Connecticut Anglicans: We Rather Pray In A Bank Than Allow Gays
A Connecticut Anglican church congregation has decided abandon their historic building, valued at over $7M, rather than continue to be associated with recent liberal stances of their denomination, including the recent ordination of Gene Robinson, an openly gay bishop. The building is owned by the Episcopal Diocese of Connecticut, not the local congregation.
It was the last Sunday service at Christ Church. Unable to go "further in a church that continued in a false gospel," the entire congregation, including the rector and church leaders, will sever ties with the national Episcopal Church and reform under a new name: New Hope Anglican Church.The church was founded in 1764 as part of the Church of England. In case you haven't been following along, the Anglican Church is tearing itself apart nationwide over the gay issue, with many congregations opting to leave.
One of the "Connecticut six," the half-dozen churches in the state diocese that disagree with national leadership on departure of scripture, including the appointment of a gay bishop, the congregation will trade its historic building on the town green for a free community room at the Thomaston Savings Bank around the corner.

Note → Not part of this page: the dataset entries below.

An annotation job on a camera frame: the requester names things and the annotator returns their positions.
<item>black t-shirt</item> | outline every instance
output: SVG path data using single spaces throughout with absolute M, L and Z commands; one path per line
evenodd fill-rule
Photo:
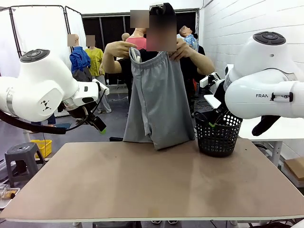
M 140 50 L 142 62 L 145 62 L 149 59 L 152 59 L 157 56 L 158 52 L 156 51 L 146 51 L 145 49 Z M 131 71 L 131 60 L 128 58 L 119 59 L 118 62 L 122 68 L 122 73 L 125 77 L 133 77 Z M 197 72 L 197 67 L 191 61 L 189 57 L 180 59 L 180 67 L 182 71 L 182 75 L 184 77 L 185 87 L 187 96 L 193 95 L 194 85 L 193 79 L 199 82 L 204 76 L 200 75 Z

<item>waistband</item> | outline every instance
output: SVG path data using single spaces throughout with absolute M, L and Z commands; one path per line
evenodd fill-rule
M 129 49 L 130 60 L 131 60 L 131 62 L 133 64 L 133 66 L 136 67 L 136 68 L 139 68 L 139 69 L 148 69 L 148 68 L 151 68 L 153 66 L 156 66 L 156 65 L 160 64 L 164 60 L 164 58 L 167 57 L 167 52 L 166 51 L 161 51 L 161 52 L 159 52 L 157 54 L 156 57 L 154 57 L 152 59 L 149 59 L 148 61 L 145 61 L 143 63 L 137 63 L 135 61 L 135 59 L 133 58 L 132 54 L 131 54 L 131 49 L 132 48 L 133 47 L 131 47 Z M 133 49 L 134 49 L 134 51 L 136 53 L 136 56 L 141 56 L 141 53 L 140 53 L 139 50 L 137 50 L 135 48 L 133 48 Z

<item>pink top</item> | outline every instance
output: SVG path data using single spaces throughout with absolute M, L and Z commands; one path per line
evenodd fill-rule
M 147 39 L 145 37 L 129 37 L 126 42 L 137 45 L 137 50 L 147 49 Z

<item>yellow shirt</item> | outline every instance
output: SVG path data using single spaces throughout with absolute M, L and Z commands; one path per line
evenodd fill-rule
M 101 65 L 101 60 L 103 59 L 104 53 L 99 48 L 86 49 L 85 52 L 89 55 L 91 59 L 91 67 L 89 68 L 92 76 L 100 76 L 99 67 Z

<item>gray trousers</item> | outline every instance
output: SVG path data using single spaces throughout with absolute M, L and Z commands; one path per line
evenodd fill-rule
M 153 142 L 157 150 L 194 140 L 180 63 L 170 61 L 167 52 L 143 63 L 130 58 L 133 85 L 123 140 Z
M 101 82 L 102 84 L 105 85 L 105 76 L 104 75 L 100 75 L 100 76 L 93 76 L 93 79 L 97 79 L 99 82 Z M 110 113 L 112 110 L 110 108 L 110 105 L 109 105 L 109 100 L 108 100 L 108 97 L 107 95 L 104 95 L 103 98 L 101 99 L 101 103 L 99 104 L 98 106 L 98 109 L 102 109 L 104 107 L 104 109 L 106 110 L 107 113 Z

Anglican Archbishop Desmond Tutu said last month that he was "saddened and ashamed" of his church's "obsession" with homosexuality. Tutu: "Our world is facing problems -- poverty, HIV and AIDS -- a devastating pandemic, and conflict. God must be weeping looking at some of the atrocities that we commit against one another. In the face of all of that, our Church, especially the Anglican Church, at this time is almost obsessed with questions of human sexuality. If God as they say is homophobic, I wouldn't worship that God."